Spine Fusions Stopped in North Carolina

Spine Surgeons voiced fear nationwide that one of their highest paid spine procedures, spine fusions, attempting to treat degenerative disc pain, won’t be paid for by Blue Cross Blue Shield of North Carolina. Because spine surgery lobbyists have no evidence to justify fusions, they are now being denied. Poor outcomes are causing fusions to fall under scrutiny worldwide. (Reference) Many scientific articles, including the New England Journal of Medicine, and a European Spine treatment Guideline referenced an article stating: “The tide of scientific evidence seems to go against the spinal fusions in degenerative disc disease. After decades of advances in this field, the results of spinal fusions are mediocre.”

A related publication concluded, “As spine fusions stopped, spine surgeons increased their income through other spine procedures, not necessarily appropriate.” Why? Spine Journal

The average spine surgeon’s income remained $806,000/year.

In the New York Times , Dr. Richard Deyo stated: “It may be that financial disincentives accomplished something scientific evidence alone didn’t. It’s important to ask, why did the ‘need’ for fusions drop suddenly?”

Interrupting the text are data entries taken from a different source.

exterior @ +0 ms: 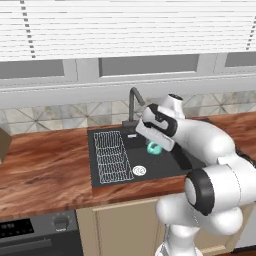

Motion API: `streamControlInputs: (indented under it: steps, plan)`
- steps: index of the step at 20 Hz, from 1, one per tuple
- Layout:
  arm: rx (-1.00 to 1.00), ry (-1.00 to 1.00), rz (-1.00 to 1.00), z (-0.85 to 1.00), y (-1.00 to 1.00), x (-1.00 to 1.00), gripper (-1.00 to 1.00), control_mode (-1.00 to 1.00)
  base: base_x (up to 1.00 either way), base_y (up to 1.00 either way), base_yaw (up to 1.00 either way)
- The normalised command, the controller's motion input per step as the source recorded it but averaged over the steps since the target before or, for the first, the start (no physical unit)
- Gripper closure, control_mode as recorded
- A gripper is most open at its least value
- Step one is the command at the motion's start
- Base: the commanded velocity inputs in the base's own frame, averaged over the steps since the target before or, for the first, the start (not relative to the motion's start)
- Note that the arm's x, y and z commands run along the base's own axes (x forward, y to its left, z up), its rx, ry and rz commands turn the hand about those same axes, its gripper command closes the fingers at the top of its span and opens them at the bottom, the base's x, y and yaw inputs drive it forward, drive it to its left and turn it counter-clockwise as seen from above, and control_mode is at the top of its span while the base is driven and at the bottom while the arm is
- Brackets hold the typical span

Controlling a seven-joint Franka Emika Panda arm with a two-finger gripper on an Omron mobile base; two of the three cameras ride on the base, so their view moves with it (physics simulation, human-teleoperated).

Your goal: Pick the mug and place it in the sink. Pick the bowl and place it in the open cabinet and then close the cabinet.

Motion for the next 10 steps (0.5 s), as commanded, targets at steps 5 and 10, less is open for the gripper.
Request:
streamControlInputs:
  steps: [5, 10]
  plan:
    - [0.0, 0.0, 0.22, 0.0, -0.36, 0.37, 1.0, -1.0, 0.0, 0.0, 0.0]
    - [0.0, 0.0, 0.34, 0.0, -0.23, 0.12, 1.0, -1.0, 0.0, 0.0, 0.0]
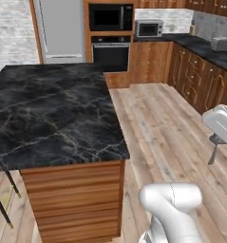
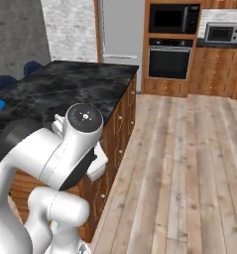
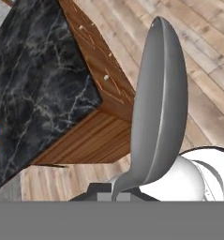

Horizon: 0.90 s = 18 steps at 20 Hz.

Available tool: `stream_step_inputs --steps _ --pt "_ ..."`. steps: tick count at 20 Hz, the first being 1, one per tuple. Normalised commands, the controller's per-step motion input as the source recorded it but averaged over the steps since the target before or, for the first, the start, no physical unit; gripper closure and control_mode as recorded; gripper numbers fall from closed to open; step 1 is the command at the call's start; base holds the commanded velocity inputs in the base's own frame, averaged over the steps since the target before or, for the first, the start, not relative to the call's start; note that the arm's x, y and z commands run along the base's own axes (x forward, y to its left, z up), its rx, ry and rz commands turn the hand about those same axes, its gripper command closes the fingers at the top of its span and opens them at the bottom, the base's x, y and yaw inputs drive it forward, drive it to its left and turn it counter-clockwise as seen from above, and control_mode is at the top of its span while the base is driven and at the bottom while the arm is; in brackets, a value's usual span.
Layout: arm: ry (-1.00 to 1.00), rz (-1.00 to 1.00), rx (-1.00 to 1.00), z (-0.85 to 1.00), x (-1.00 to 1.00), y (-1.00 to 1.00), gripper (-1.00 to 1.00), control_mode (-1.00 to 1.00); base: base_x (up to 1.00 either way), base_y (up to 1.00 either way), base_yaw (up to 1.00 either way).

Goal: Take the fork and place it on the left side of the plate. Then take the spoon and place it on the right side of the plate. Make sure they're directly next to the plate.

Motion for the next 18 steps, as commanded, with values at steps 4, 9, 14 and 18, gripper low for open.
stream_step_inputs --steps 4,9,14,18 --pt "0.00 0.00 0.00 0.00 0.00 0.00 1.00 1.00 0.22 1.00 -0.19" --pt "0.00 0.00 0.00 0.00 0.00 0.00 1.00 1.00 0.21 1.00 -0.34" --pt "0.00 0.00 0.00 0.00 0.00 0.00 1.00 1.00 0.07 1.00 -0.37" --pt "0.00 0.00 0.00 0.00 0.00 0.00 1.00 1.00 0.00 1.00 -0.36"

An article in Becker’s Spine Review titled: ”Spine Fusions Face an Uncertain Future”, combined with  BCBS of North Carolina’s announcement, hit a nerve with many spine surgeons. Some spine surgeons deny the evidence and aggressively fight the dissemination of information to patients which debunks fusions and other unnecessary spine surgery. Now the FBI and Department of Justice are involved, wanting to inform patients of facts associated with unnecessary spine surgery, highlighted by CBS National News.

It’s clear that many spine surgeons prosper from unnecessary spine surgery, reported a Bloomberg article. The article continues: “even after studies found that fusions don’t help patients more than physical therapy, and therapy is a lot less dangerous, the number of fusions doubled in six years to 413,000 surgeries, generating $34 billion. No more…These needless surgeries have gotten little attention in the debate over U.S. health care costs”.

Dartmouth Medical School Chairman and noted spine surgeon Sohail Mirza said: “It’s amazing how much evidence there is that fusions don’t work, yet surgeons do them anyway. The only one who is not benefitting from the equation is the patient.” Bloomberg.